GROUSSET. La Commission exécutive répond que, si elle a transporté le lieu de ses réunions à la Guerre, c’est pour avoir tous les jours des renseignements. Seulement, malgré cette condescendance pour Cluseret, on ne lui a pas donné de rapport, on l’a toujours bernée de réponses évasives, insuffisantes. Tantôt, le colonel chargé de faire le rapport n’est pas là, il déjeune, il est sorti ; tantôt, au contraire, on nous dit qu’il n’y a pas lieu à rapport ; la lutte se trouve réduite à un combat d’artillerie sans incidents, et les rapports que l’on ferait porteraient tous invariablement : « Rien de nouveau à signaler. »

UNE VOIX. En présence d’une pareille situation, il n’est pas possible de rester calme.

GROUSSET. Nous lui avons répondu qu’un rapport militaire, même insignifiant, devait journellement être soumis à la Commune. Il en convient, il promet de nous envoyer un rapport : s’il ne nous en envoie pas, cela ne peut durer.
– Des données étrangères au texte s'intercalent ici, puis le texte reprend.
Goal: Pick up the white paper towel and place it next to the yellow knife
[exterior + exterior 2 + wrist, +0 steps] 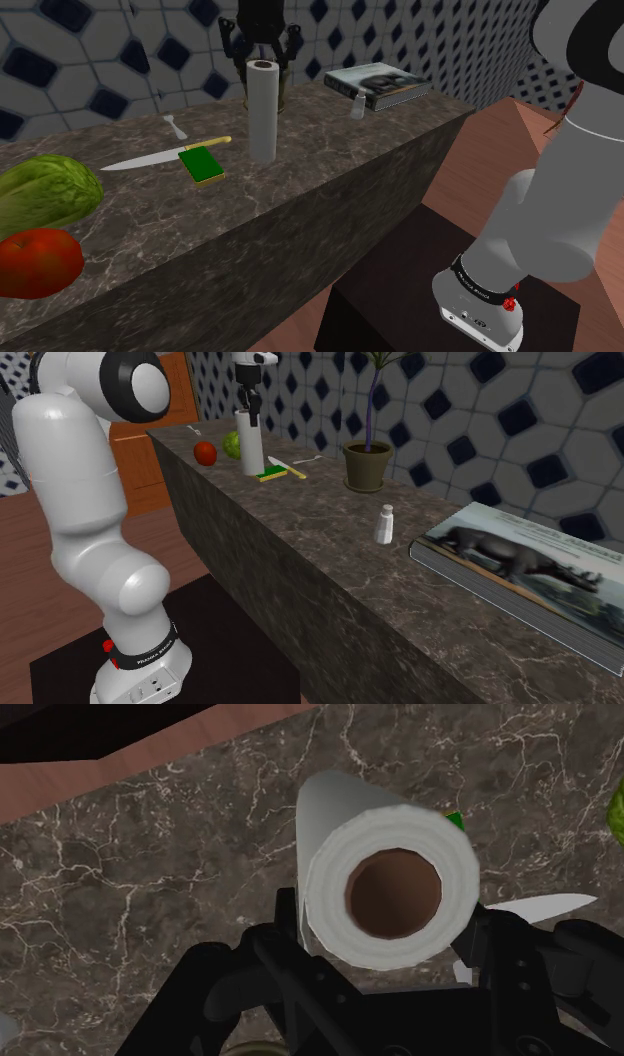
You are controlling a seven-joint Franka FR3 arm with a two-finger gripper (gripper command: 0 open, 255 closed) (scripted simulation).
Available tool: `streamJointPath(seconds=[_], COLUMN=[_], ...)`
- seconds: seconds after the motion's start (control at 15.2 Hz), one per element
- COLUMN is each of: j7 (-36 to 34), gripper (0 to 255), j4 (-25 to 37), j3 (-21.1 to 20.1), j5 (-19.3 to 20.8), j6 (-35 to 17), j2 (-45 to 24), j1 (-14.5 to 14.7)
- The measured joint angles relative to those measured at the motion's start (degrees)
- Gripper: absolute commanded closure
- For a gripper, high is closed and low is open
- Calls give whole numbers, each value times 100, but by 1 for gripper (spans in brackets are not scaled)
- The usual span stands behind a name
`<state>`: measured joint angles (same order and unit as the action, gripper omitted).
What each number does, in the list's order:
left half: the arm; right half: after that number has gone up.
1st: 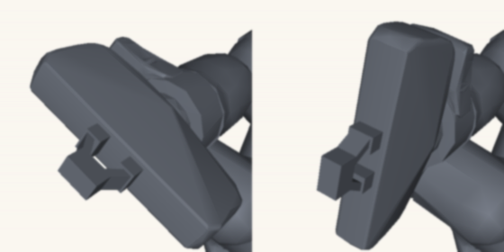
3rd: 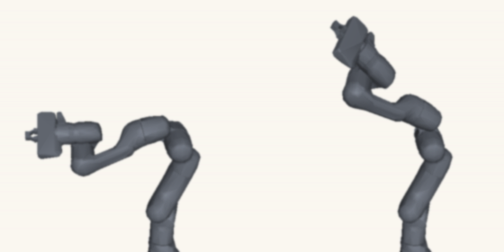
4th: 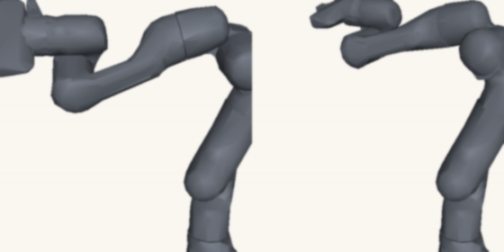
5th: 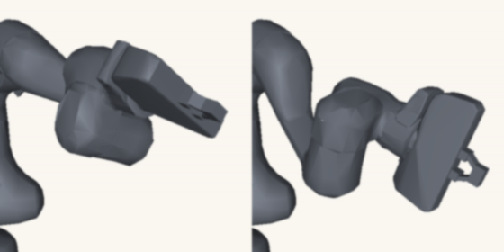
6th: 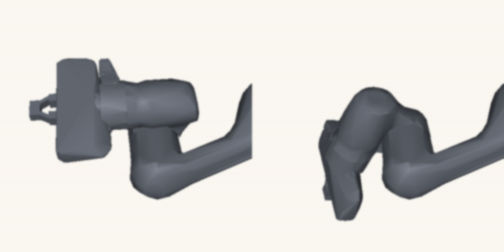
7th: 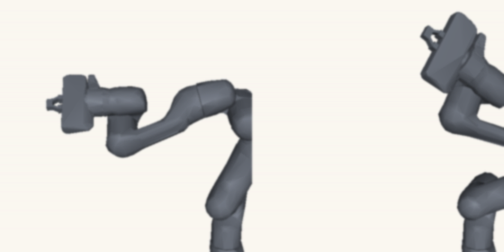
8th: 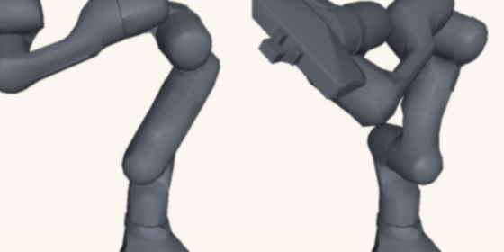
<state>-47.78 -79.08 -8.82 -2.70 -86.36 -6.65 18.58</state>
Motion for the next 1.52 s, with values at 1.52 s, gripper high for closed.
streamJointPath(seconds=[1.52], j7=[-715], gripper=[255], j4=[-577], j3=[-297], j5=[121], j6=[-992], j2=[-381], j1=[457])
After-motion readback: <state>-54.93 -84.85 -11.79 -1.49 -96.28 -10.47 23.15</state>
Nous ne pouvons accepter une pareille situation.

POTTIER. Je tiens à dire à la Commune qu’à Vanves, c’est comme ici : nous avons vu, avant de venir, des délégués qui nous ont été envoyés de ce fort par la Garde nationale. Si vous les aviez vus, vous auriez pu constater qu’ils étaient dans un état déplorable. J’ajoute que je me suis livré à une enquête très sérieuse sur les points les plus attaqués, Asnières et Levallois, et je déclare que, là, la situation n’est pas désespérée ; elle n’est même pas mauvaise ; nos forces sont presque assez nombreuses, et elles sont en bon état ; elles sont fraîches, bien vêtues, bien armées : elles n’ont pas toute l’artillerie qu’elles désireraient, mais, enfin, les chefs de bataillon sont satisfaits. Quant aux forts, c’est l’affaire de la Commission.
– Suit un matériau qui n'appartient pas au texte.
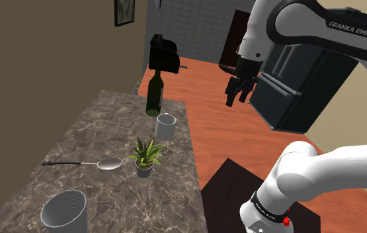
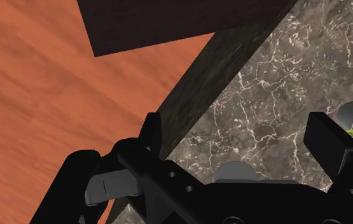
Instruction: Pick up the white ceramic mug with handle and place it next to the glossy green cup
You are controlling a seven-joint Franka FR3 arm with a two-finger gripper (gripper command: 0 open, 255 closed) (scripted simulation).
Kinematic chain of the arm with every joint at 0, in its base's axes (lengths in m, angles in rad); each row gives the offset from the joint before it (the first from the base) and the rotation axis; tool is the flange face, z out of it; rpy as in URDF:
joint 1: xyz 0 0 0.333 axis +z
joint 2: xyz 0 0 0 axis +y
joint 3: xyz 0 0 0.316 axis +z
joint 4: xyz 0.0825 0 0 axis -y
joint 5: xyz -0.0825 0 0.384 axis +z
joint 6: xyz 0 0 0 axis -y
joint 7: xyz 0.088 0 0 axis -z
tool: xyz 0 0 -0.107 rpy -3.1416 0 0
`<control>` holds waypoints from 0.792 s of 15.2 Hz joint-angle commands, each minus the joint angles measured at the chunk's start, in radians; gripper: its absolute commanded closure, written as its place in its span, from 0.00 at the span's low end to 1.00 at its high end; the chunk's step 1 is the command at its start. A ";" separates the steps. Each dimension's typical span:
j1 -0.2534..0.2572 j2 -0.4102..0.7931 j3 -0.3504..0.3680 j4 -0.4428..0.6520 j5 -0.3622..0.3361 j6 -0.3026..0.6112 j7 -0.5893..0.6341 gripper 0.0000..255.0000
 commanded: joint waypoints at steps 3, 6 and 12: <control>0.003 0.039 0.014 -0.023 0.006 0.074 0.013 0.00; 0.007 0.109 0.035 -0.047 0.013 0.184 0.033 0.00; 0.012 0.280 0.076 -0.055 0.017 0.396 0.073 0.00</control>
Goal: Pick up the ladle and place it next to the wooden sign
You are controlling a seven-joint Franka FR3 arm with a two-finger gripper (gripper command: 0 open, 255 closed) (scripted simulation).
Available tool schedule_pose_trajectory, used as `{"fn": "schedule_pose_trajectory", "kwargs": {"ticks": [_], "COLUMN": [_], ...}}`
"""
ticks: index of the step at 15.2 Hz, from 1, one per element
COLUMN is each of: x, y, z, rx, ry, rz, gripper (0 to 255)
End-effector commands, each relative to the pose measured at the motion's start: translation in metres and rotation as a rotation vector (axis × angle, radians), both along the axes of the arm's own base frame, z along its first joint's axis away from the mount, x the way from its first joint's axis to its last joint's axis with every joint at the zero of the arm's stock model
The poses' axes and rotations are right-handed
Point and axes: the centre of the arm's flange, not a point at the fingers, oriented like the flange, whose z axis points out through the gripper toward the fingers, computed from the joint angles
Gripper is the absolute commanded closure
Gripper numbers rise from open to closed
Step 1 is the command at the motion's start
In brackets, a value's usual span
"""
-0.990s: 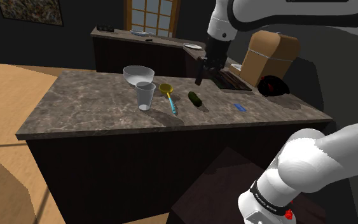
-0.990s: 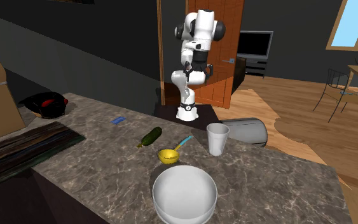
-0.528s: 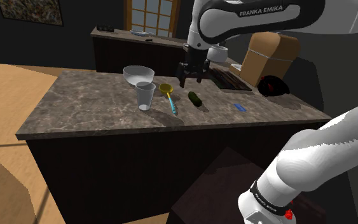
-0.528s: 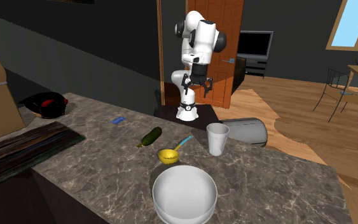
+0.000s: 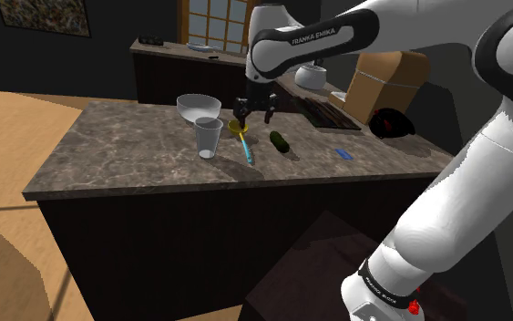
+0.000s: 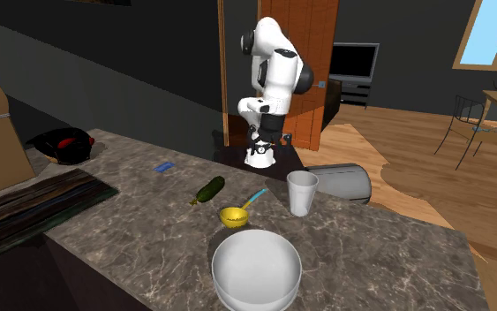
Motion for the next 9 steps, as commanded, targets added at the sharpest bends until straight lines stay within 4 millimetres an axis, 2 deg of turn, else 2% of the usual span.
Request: {"fn": "schedule_pose_trajectory", "kwargs": {"ticks": [1, 9], "x": [0.021, 0.101], "y": [-0.011, -0.054], "z": [-0.017, -0.077], "rx": [-0.004, -0.022], "ry": [0.001, 0.01], "rz": [-0.036, -0.175], "gripper": [0, 0]}}
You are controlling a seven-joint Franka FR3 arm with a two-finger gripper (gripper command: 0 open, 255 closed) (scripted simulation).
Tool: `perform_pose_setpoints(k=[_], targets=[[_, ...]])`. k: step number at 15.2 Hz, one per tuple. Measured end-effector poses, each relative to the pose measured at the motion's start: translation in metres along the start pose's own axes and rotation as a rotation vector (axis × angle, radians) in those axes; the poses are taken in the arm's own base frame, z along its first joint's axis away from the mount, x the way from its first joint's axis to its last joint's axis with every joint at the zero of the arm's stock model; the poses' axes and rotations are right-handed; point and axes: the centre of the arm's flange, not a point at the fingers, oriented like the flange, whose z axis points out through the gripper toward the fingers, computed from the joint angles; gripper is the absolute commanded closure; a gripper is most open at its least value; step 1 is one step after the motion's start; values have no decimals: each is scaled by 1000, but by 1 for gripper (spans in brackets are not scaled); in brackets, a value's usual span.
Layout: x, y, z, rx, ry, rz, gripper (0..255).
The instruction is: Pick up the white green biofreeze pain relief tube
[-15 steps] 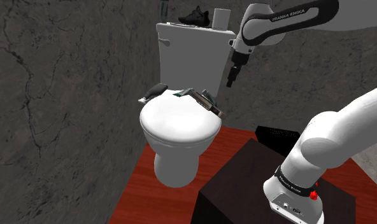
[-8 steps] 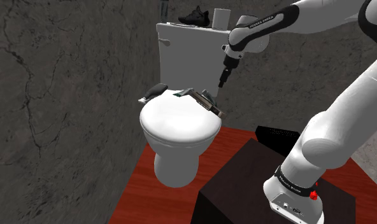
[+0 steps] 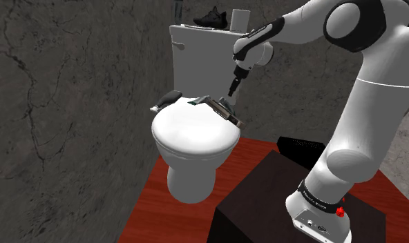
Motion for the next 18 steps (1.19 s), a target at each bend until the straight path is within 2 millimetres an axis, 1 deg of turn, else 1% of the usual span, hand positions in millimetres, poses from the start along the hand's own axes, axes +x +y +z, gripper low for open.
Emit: perform_pose_setpoints(k=[6, 8, 10, 16, 17, 18], targets=[[30, 55, 47, 17, 54, -32, 0], [41, 71, 58, 22, 70, -42, 0], [41, 77, 70, 25, 76, -45, 0], [35, 79, 99, 26, 78, -47, 0], [35, 78, 101, 26, 78, -46, 255], [35, 77, 102, 26, 78, -47, 255]])
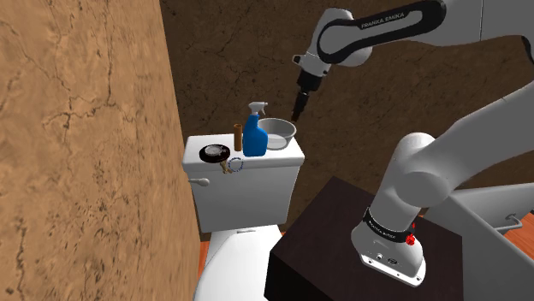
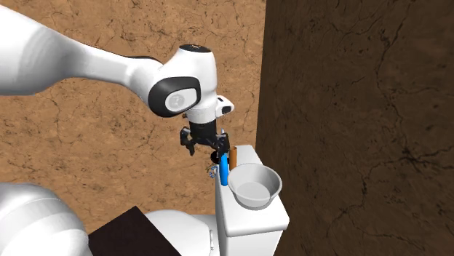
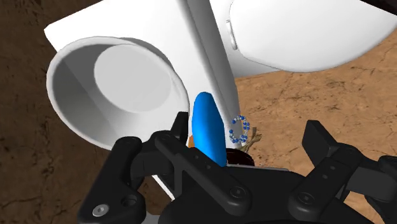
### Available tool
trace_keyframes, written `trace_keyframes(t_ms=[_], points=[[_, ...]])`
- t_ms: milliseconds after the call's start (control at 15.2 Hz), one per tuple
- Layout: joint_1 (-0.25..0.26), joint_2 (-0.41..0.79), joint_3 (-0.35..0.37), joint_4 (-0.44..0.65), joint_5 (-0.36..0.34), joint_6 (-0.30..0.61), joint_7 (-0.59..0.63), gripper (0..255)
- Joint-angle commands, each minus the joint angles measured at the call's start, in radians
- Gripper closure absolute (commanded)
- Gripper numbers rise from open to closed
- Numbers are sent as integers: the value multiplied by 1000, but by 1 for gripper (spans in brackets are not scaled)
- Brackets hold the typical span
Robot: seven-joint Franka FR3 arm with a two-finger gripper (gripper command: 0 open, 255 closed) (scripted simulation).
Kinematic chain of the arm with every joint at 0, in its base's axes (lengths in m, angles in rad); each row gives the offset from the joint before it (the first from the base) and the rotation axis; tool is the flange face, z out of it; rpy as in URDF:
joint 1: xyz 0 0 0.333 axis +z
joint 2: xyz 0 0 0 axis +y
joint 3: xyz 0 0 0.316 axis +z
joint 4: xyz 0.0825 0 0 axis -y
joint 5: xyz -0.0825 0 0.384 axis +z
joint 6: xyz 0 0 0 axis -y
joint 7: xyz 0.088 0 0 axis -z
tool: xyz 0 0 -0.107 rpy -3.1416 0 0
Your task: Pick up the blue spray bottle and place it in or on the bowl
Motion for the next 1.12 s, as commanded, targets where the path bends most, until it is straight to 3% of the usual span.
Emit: trace_keyframes(t_ms=[0,264,528,1056], points=[[47,57,-56,-7,34,98,-109,0],[181,199,-190,25,162,251,-357,0],[360,361,-345,101,393,339,-674,0],[445,489,-390,118,579,403,-820,0]])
UN MEMBRE. Dans mon XIIIe arrondissement, j’ai vu les gardes nationaux très mal vêtus et peu chaussés. Qu’on y veille.

LEFRANÇAIS. Je fais la même observation pour les artilleurs des Ternes et de la Porte-Maillot ; ils sont aussi mal vêtus que possible.
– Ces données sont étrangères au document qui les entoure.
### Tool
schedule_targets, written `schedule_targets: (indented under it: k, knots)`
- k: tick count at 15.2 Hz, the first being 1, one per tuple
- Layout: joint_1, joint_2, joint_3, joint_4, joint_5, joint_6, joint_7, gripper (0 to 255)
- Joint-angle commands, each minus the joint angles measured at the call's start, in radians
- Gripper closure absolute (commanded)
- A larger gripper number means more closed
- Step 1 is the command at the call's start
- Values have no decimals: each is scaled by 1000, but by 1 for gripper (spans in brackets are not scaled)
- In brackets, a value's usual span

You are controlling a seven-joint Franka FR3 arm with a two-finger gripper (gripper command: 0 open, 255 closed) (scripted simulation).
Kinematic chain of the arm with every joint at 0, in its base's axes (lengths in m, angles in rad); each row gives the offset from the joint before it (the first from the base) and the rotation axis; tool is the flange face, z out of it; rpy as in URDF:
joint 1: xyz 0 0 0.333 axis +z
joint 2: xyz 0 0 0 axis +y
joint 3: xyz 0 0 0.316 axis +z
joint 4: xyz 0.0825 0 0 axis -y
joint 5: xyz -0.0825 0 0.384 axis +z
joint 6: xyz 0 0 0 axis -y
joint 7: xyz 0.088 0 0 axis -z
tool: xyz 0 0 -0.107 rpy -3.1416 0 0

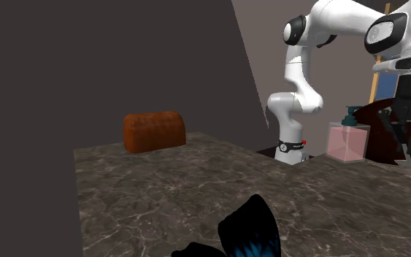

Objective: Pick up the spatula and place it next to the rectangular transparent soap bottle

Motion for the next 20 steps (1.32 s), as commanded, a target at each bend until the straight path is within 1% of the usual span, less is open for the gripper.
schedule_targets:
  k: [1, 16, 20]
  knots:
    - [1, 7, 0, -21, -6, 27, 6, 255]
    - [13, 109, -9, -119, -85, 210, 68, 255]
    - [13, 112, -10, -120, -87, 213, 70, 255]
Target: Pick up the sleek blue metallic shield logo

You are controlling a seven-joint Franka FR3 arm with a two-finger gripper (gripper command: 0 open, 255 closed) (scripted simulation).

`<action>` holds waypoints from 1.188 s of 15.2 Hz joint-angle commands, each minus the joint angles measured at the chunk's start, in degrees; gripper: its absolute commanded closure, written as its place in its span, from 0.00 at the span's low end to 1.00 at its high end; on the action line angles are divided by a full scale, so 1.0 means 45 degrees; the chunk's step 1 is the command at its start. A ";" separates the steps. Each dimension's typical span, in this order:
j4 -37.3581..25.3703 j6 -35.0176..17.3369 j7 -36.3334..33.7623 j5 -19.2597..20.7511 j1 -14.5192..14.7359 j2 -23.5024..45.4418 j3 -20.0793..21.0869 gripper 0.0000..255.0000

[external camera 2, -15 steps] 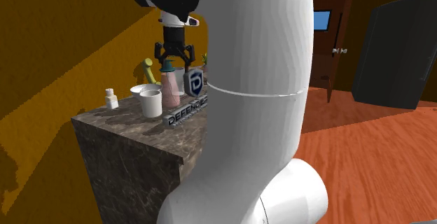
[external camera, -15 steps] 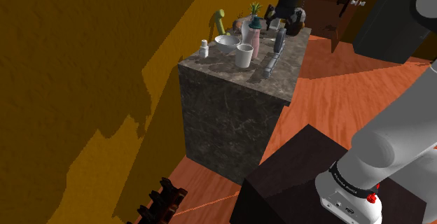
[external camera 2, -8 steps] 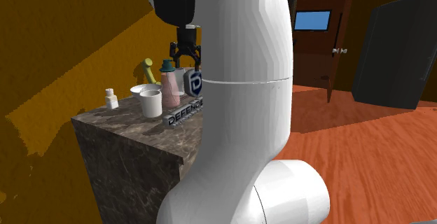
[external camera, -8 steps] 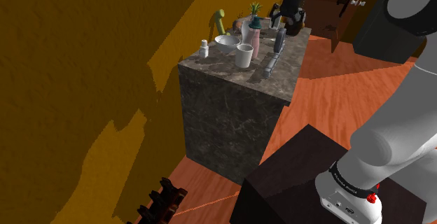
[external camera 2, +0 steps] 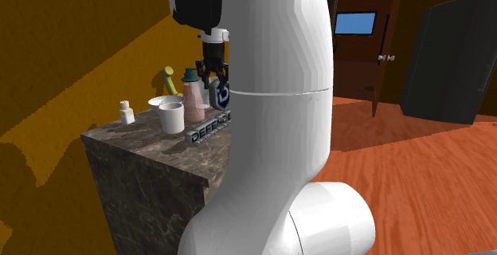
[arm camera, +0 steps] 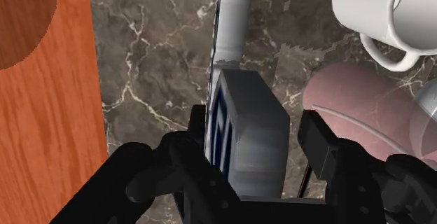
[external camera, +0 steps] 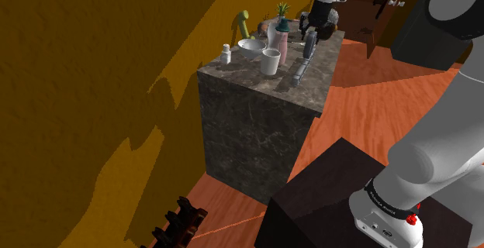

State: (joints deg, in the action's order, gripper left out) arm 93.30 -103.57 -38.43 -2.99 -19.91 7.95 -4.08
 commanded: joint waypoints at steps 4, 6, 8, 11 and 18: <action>0.0015 -0.0021 0.0001 -0.0001 0.0000 0.0002 0.0000 1.00; 0.0014 -0.0019 0.0003 -0.0001 -0.0001 0.0000 -0.0001 1.00; 0.0004 -0.0016 0.0002 -0.0002 -0.0001 0.0007 -0.0001 1.00; -0.0330 0.0321 -0.0014 0.0003 -0.0001 0.0004 -0.0002 1.00; -0.1734 0.1573 -0.0054 0.0000 -0.0019 0.0156 -0.0011 1.00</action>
State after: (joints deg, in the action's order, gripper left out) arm 86.25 -97.34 -38.64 -3.01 -19.98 8.81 -4.12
AVRIAL. J’ai aussi des observations à présenter. De même qu’à l’Hôtel-de-Ville le désordre est en petit, il se reproduit en grand dans la Garde nationale. Ainsi, dites-moi pourquoi on voit ici 15 à 20 officiers d’état-major qui ne font absolument rien et qui reçoivent dix francs par jour et les repas ? Pourquoi, à la Place de Paris, trouve-t-on des officiers d’état-major, qui n’ont été nommés par personne et qui passent leur temps à parader sur des chevaux ? C’est parce que la désorganisation est partout. Perpétuellement, il y a des compétitions dans les légions ; on aime trop le galon ; on nomme des chefs qu’on révoque le lendemain, et, journellement, on voit des officiers nouvellement élus et remplacés emporter les bottes, le sabre, le revolver que vous leur avez donnés. Il y a ensuite la question des pièces d’artillerie à l’Hôtel-de-Ville, au parc Saint-Martin.